Directions: Only the lines below between the ones containing "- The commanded" and "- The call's", inclusive, are to be reproduced, each exactly as it stands.

Given information:
....

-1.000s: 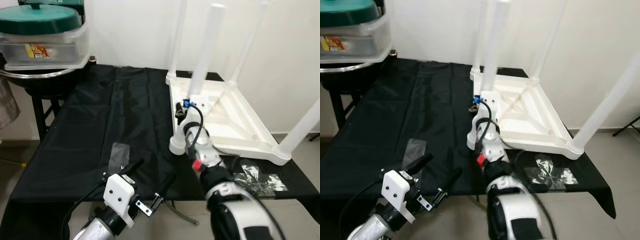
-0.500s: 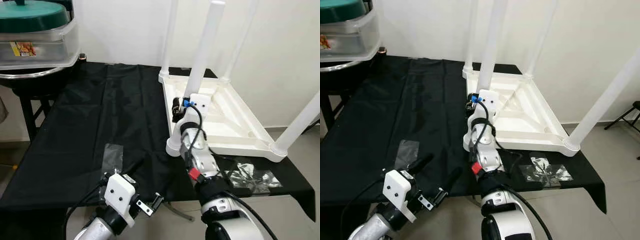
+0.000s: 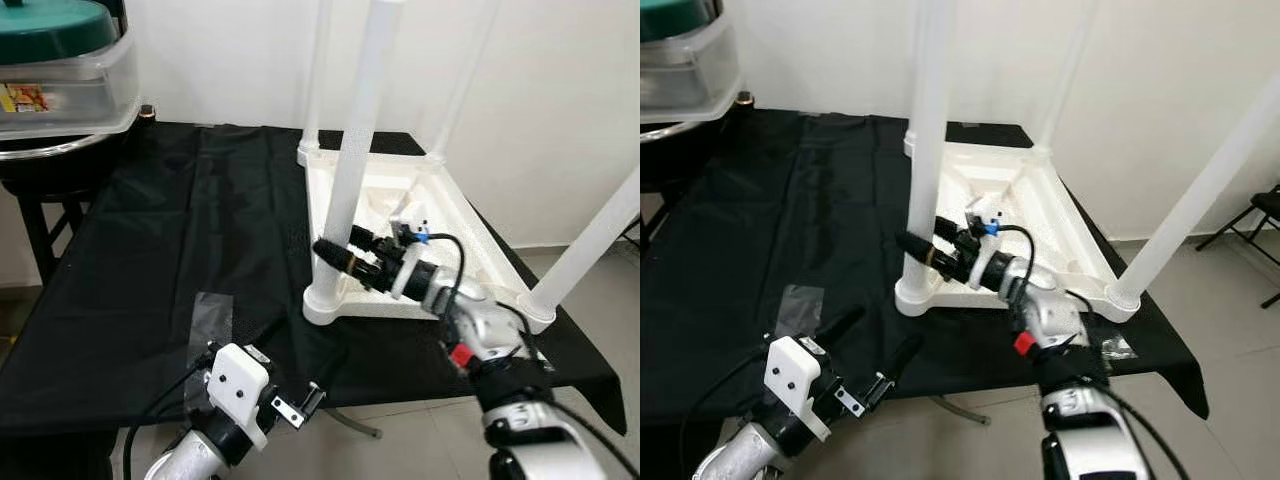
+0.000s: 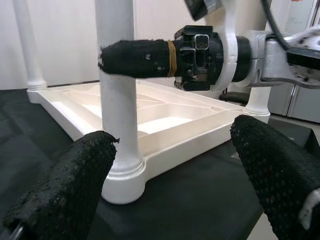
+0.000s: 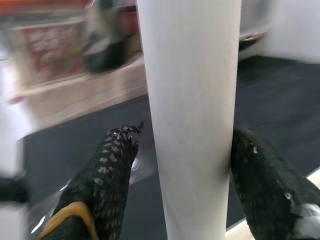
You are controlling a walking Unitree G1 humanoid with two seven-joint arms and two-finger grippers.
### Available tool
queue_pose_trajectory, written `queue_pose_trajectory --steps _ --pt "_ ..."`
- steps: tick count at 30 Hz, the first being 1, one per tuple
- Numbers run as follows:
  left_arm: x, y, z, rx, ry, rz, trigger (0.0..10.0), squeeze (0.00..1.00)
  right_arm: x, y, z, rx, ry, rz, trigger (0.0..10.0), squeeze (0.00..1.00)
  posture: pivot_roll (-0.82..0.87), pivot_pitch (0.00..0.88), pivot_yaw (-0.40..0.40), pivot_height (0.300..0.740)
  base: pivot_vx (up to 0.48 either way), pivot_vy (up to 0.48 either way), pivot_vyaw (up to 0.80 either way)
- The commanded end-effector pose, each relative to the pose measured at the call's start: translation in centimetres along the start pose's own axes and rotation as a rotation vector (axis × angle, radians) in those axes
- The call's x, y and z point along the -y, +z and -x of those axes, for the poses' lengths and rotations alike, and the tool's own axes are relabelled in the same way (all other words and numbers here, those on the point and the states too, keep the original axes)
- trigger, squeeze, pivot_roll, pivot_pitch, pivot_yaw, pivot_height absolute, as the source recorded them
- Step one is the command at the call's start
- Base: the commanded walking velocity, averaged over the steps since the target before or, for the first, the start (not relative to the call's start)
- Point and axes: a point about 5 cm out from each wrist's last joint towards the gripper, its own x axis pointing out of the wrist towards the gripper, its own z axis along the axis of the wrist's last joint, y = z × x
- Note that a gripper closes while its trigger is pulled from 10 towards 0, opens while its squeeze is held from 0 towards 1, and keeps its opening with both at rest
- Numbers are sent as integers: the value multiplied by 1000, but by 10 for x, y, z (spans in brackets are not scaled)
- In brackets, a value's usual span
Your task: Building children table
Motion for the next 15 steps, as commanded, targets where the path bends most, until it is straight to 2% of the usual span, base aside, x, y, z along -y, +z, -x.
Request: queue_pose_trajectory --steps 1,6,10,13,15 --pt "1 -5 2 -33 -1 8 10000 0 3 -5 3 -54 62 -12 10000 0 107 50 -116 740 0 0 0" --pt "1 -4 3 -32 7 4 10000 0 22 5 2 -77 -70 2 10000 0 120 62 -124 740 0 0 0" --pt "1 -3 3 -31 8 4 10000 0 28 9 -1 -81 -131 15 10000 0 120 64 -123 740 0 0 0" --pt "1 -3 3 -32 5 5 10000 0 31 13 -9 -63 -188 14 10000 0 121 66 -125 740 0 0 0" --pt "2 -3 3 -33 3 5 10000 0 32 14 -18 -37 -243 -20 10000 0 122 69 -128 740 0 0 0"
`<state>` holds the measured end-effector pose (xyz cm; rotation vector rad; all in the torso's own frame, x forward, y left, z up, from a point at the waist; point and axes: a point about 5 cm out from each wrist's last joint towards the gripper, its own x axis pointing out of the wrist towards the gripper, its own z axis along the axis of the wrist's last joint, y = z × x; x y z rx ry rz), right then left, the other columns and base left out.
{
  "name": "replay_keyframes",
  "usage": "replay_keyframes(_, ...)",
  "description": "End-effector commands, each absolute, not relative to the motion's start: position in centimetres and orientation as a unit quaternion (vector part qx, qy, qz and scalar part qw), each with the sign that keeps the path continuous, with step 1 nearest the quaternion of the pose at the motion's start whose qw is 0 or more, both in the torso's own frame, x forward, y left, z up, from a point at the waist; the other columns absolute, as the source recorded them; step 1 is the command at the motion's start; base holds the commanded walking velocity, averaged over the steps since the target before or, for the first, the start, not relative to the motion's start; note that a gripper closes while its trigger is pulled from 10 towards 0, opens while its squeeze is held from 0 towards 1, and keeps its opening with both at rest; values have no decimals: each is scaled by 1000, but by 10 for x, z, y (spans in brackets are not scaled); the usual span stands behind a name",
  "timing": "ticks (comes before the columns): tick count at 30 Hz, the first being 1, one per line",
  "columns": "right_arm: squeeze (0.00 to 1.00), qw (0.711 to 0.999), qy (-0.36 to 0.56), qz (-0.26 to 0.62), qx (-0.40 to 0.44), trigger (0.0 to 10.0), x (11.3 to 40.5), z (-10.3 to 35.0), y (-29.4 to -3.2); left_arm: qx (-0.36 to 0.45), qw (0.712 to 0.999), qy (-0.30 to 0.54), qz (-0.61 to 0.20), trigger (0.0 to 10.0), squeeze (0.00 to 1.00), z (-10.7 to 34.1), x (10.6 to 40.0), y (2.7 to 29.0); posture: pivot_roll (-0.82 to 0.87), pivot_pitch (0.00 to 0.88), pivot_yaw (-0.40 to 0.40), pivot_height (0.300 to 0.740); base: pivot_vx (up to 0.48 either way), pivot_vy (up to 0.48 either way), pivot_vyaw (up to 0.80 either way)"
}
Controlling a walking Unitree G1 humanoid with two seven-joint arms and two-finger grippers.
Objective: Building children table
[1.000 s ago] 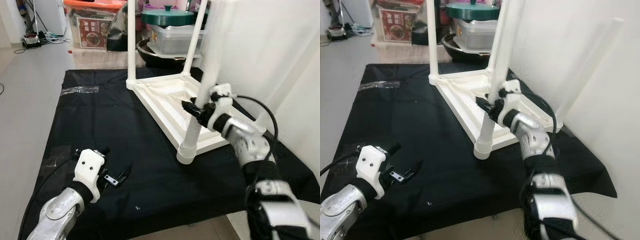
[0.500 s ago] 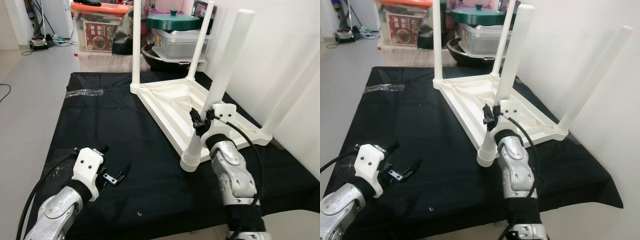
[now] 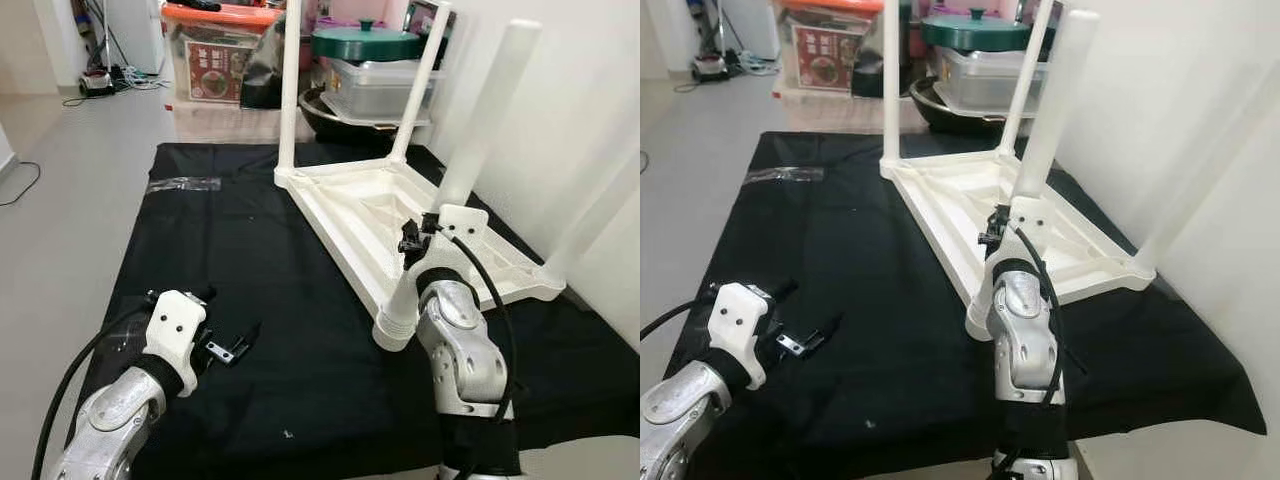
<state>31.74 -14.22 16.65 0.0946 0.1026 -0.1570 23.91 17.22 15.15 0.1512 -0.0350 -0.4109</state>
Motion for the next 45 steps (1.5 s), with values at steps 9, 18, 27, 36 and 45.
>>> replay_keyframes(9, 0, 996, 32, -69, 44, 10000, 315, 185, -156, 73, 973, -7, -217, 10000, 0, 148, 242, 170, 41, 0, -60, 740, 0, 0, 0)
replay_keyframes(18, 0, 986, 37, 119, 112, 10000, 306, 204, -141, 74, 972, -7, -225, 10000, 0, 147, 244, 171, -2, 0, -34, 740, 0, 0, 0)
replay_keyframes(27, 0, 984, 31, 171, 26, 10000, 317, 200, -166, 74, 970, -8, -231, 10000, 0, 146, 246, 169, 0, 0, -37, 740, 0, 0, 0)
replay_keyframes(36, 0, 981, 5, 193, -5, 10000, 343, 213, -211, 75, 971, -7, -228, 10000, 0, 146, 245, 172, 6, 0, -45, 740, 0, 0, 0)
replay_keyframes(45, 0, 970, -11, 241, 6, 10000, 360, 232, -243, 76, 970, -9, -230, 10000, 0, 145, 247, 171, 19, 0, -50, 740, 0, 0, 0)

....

Response to this exercise:
- The commanded end-effector pose, each relative to the pose measured at the call's start: translation in centimetres along the start pose's own axes and rotation as a rotation vector (axis × angle, radians) in those axes
- The call's x, y and z point along the -y, +z and -x of those axes, for the poses' lengths and rotations alike, and the tool's own axes are relabelled in the same way (all other words and numbers here, those on the point and the states too, keep the original axes)

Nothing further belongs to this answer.